[Source data]
++++++++++
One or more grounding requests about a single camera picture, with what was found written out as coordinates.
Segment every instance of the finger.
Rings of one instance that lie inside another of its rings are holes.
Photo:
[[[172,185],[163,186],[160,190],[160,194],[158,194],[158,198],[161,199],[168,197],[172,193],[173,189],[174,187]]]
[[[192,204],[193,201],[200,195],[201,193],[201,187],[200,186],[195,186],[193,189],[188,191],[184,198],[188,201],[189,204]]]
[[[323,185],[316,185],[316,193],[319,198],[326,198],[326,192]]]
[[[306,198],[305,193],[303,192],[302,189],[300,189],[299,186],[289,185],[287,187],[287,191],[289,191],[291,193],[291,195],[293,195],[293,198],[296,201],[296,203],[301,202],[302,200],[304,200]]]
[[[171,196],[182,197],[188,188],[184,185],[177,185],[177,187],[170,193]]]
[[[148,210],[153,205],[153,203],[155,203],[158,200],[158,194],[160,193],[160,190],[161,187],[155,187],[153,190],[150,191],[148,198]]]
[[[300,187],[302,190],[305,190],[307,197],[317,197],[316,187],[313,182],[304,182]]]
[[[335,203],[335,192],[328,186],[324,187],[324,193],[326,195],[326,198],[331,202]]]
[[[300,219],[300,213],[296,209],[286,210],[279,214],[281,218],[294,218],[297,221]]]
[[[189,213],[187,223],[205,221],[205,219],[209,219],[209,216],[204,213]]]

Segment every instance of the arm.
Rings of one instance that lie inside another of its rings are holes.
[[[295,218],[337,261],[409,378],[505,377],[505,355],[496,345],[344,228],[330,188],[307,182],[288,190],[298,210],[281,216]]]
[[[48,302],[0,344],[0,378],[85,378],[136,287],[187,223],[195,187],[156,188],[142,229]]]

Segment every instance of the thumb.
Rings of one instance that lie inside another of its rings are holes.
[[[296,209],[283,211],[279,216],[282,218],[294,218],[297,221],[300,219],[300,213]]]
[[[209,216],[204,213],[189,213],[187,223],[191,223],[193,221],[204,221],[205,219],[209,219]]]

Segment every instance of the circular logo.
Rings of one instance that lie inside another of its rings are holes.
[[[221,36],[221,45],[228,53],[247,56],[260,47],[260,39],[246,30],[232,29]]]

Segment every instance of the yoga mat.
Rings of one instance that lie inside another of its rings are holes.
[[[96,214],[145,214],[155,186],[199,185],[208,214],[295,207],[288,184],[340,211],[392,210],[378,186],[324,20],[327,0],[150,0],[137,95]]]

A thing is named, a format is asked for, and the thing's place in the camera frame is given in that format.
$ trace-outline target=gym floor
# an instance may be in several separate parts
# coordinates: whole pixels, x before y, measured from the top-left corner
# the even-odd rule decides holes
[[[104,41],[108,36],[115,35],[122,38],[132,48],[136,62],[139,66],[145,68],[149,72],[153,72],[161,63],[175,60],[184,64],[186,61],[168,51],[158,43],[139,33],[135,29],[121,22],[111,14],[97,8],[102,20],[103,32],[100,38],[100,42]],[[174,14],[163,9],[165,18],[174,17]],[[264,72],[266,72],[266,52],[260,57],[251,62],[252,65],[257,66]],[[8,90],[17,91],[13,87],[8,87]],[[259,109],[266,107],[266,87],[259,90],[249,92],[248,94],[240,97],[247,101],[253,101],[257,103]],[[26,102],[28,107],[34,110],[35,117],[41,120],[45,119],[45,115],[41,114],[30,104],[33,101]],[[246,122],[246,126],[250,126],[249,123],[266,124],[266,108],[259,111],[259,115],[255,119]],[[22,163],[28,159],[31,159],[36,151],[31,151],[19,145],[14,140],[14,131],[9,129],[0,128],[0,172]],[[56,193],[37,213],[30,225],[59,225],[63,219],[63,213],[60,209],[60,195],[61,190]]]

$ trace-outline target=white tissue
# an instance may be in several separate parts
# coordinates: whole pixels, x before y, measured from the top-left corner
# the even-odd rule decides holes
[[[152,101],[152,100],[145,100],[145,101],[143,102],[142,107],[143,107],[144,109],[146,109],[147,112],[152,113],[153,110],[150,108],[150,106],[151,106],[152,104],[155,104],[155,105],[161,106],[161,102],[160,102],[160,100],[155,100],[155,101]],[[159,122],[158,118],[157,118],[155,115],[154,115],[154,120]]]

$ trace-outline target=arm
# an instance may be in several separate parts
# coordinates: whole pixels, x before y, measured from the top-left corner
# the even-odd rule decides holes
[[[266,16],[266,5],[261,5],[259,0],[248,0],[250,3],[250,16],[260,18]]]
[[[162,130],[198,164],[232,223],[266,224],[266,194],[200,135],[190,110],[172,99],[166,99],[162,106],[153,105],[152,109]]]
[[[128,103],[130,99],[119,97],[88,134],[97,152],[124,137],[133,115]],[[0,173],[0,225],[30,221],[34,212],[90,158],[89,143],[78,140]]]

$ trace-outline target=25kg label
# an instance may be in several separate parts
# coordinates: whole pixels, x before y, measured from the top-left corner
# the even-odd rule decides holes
++++++++++
[AIM OF THE EXERCISE]
Look through the entries above and copy each line that has "target" in it.

[RESPONSE AREA]
$ trace-outline target=gym floor
$ trace-outline target=white tissue
$ trace-outline target=arm
$ trace-outline target=25kg label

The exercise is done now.